Cyprus: a characteristically Russian problem
Cyprus’s problems stem in part from doing business in Russia. But the Russian state’s attitude doesn’t make keeping money at home enticing.
The very opacity of Russian money in Cyprus – and the spaghetti-like holding structures of Cyprus-registered Russian companies – mean that the potential damage to Russia from the Cypriot crisis remains all the more uncertain. During and immediately after negotiations on a Cypriot bailout, many feared it would trigger new ownership conflicts, or a domino effect if Russian corporates with cash trapped in Cyprus were then unable to pay bills in Russia.
Such concerns appear to have died down, for now. Sure, Russian companies might need to expend lengthy legal legwork moving away from the practice of operating via special purpose vehicles in Cyprus for tax and legal reasons.
For good or bad, murky Russian cash that used to end up in Cyprus is now flowing, and will continue to flow, to other offshore centres: Latvia, Liechtenstein, Dubai, or elsewhere.
But Russian banks claim minimal impact. They say clients with Cypriot holding companies have operating assets and collateral outside Cyprus: transactions and settlements occur elsewhere, so are not subject to new Cypriot capital controls.
Still, fear of what might happen – particularly if Cyprus were to exit the euro – has contributed to sustained aversion towards Russian risk. Russia’s stock market, for example, fell around 10% in the weeks after the Cyprus crisis intensified.
This fall, in fact, is not out of step with peers in Brazil or elsewhere. It is also unclear how much it is a result of fears of the Russia-specific effects of the Cypriot crisis.
One factor is that Russia is joining Brazil and others in experiencing lower GDP growth. Russia had previously posted rising growth figures while peers such as Brazil suffered falling growth – largely because last year’s election in Russia meant more state spending.
Since the election, the finance ministry has tried to consolidate the state’s finances. Coupled with other factors, this is having a greater than expected impact on growth. The state cut its 2013 growth forecast to just 2.4% last month.

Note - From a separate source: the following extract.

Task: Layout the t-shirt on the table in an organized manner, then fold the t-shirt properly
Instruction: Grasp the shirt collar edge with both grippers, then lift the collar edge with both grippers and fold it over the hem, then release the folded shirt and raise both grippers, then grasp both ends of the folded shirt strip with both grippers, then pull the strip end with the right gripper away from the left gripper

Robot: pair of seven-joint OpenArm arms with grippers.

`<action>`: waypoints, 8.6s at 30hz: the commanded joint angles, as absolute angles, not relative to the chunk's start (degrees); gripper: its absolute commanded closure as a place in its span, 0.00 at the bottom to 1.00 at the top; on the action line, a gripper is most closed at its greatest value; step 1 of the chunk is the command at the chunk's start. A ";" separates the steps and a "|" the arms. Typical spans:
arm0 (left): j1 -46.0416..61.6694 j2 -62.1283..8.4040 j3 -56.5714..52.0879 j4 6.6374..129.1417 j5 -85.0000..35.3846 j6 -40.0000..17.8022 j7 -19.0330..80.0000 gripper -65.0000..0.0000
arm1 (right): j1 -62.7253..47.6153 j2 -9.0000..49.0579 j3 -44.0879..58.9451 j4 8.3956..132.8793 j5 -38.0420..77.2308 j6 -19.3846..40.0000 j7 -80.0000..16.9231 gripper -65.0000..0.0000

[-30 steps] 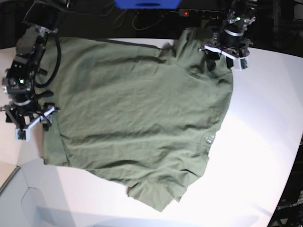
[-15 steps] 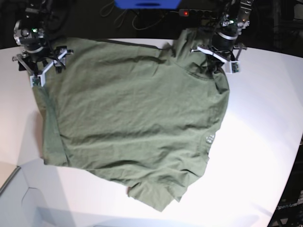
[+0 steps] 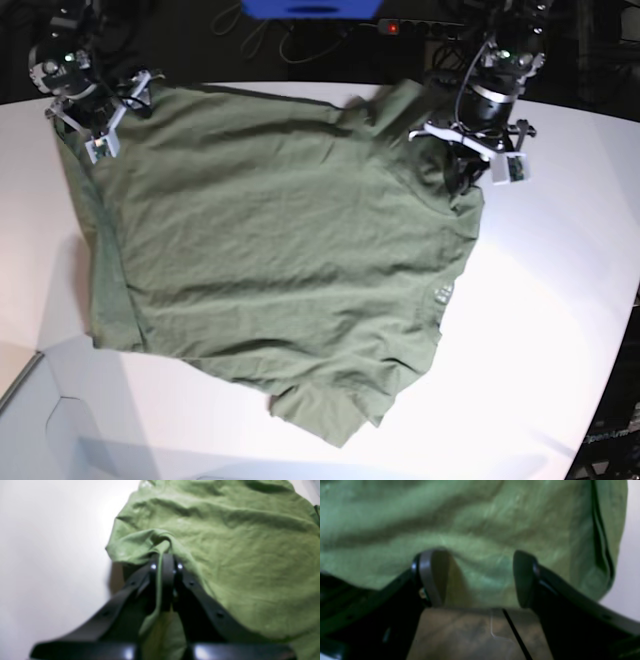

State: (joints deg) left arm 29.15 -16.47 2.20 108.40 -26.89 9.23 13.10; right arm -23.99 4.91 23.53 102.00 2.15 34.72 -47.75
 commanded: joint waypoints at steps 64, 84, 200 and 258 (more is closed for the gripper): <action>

The Cyprus crisis is one more reminder why Russia has suffered a discount in stock prices compared with emerging market peers such as Brazil – because of authoritarianism, corruption and economic dependency on oil exports.
Private companies and cash from Russia ended up in Cyprus partly to protect them from state racketeering in Russia. But the latent reasons for Russia’s reluctance to bail out Cyprus might be another justification for the desire to get money out of Russia however possible.
Russia’s president Vladimir Putin might have been happy to see comeuppance for circumventing his rules of doing business in Russia, using offshore havens. Similar threats underline how difficult it is to do business in Russia, independently of Putin.
The acquisition by state-owned oil firm Rosneft this year of TNK BP – one of the most successful private companies in Russia – tells a similar story. TNK’s former owners will be encouraged to reinvest in carefully state-sanctioned projects within Russia.
As growth slows, Putin has pledged not to depart from a new budget rule linking spending to historical average oil prices. But if the Cypriot crisis intensified again – especially if it is accompanied by a dip in the oil price – Putin’s carrot-and-stick system of patronage and authoritarianism might stop functioning.